Wei, from outside, realized that his men would never reach the gate as long as those machines remained in position a
nd he ordered his archers to let fly with barrages of incendiary arrows. The darts stuck into the wood of the machines’ mobile frames and set them on fire. Many of the artillerymen were forced to leave their posts to attempt to put out the flames.
A second and third wave of Flying Foxes descended inside the citadel, coming to the aid of their encircled comrades and reversing their odds. Dan Qing and Yun Shan, flanked by their best combatants, counterattacked vigorously, hurling themselves into the fray. From his vantage point on the battlements, Metellus could see that the Flying Foxes were trying to open the gate from the inside. He ordered several of his archers to aim in that direction and to bring down as many as they could. Several were hit and fell, but many others amazingly dodged the arrows and continued to advance, spinning their swords with remarkable rapidity and making dizzying leaps. They seemed to be animated by inextinguishable ardour, coordinated by a single mind. Metellus had already seen this approach in the great courtyard of Luoyang and he was flooded by panic. His brow dripped with cold sweat. Now a large group of assailants was racing up the stairs towards the battlements, spreading themselves around the entire perimeter. Metellus and his men met them, the Roman brandishing his two gladii and plunging furiously into the battle.

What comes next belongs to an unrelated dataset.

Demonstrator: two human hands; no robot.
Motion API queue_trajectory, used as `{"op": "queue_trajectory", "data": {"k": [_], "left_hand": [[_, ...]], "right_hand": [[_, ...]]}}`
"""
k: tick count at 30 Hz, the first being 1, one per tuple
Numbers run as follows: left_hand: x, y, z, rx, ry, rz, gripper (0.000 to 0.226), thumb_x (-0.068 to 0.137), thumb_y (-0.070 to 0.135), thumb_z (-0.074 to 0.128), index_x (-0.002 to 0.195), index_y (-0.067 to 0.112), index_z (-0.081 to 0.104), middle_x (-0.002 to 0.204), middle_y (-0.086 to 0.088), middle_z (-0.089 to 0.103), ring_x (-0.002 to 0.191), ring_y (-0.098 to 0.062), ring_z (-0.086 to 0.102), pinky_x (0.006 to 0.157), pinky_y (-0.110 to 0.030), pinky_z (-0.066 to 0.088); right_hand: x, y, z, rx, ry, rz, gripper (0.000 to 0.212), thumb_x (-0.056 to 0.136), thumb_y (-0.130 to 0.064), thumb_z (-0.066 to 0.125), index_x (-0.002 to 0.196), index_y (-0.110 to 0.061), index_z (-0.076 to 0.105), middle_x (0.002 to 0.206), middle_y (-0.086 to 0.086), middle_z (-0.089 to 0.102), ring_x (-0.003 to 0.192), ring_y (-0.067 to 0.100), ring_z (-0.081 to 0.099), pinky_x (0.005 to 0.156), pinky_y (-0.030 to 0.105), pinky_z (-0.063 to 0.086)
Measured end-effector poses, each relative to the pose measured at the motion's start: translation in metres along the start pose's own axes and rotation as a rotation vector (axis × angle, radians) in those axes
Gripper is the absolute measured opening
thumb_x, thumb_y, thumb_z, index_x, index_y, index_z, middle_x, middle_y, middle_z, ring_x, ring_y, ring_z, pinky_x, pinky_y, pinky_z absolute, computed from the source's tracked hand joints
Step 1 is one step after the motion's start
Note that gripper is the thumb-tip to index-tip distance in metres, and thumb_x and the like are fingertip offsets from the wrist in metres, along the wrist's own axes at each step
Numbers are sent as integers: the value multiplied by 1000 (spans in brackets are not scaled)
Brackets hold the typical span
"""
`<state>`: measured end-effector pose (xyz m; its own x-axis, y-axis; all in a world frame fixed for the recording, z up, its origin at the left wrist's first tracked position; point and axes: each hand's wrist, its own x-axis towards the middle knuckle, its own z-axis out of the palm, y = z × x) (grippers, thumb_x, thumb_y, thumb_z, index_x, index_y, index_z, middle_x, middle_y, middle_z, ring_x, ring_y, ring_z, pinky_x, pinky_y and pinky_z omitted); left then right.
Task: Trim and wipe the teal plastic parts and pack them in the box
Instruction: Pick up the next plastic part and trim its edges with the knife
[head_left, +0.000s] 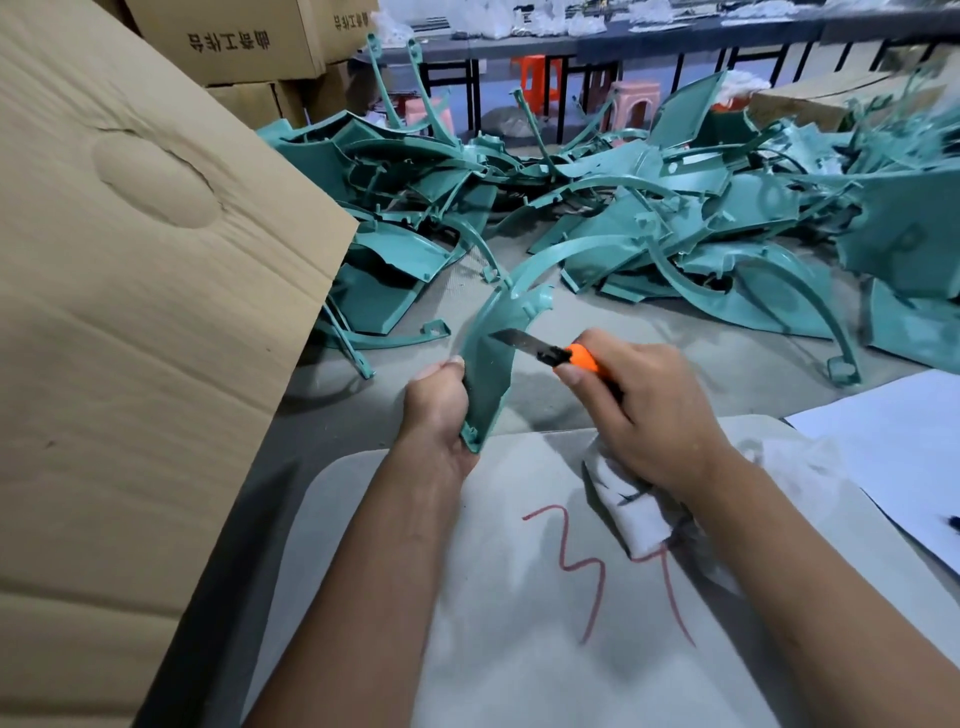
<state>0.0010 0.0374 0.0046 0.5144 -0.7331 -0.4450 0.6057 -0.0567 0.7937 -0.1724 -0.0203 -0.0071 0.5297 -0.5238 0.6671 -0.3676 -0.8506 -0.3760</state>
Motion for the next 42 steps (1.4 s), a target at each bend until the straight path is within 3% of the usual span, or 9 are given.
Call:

He had never been able to test his new combat skills on the battlefield and he realized that the incredibly fast hail of blows, the glint of steel narrowly missing his face, his head, his heart, produced a delirious excitement he had never felt before, not even at the peak of the fiercest battle. He was concentrating so intensely on his adversaries’ movements that he could deconstruct them in time and space and understand the direction they were coming from as if they were three times slower than in reality. The two gladii flashed and struck with massive power, they intersected high and low, parrying, deflecting, stabbing, whacking, slashing.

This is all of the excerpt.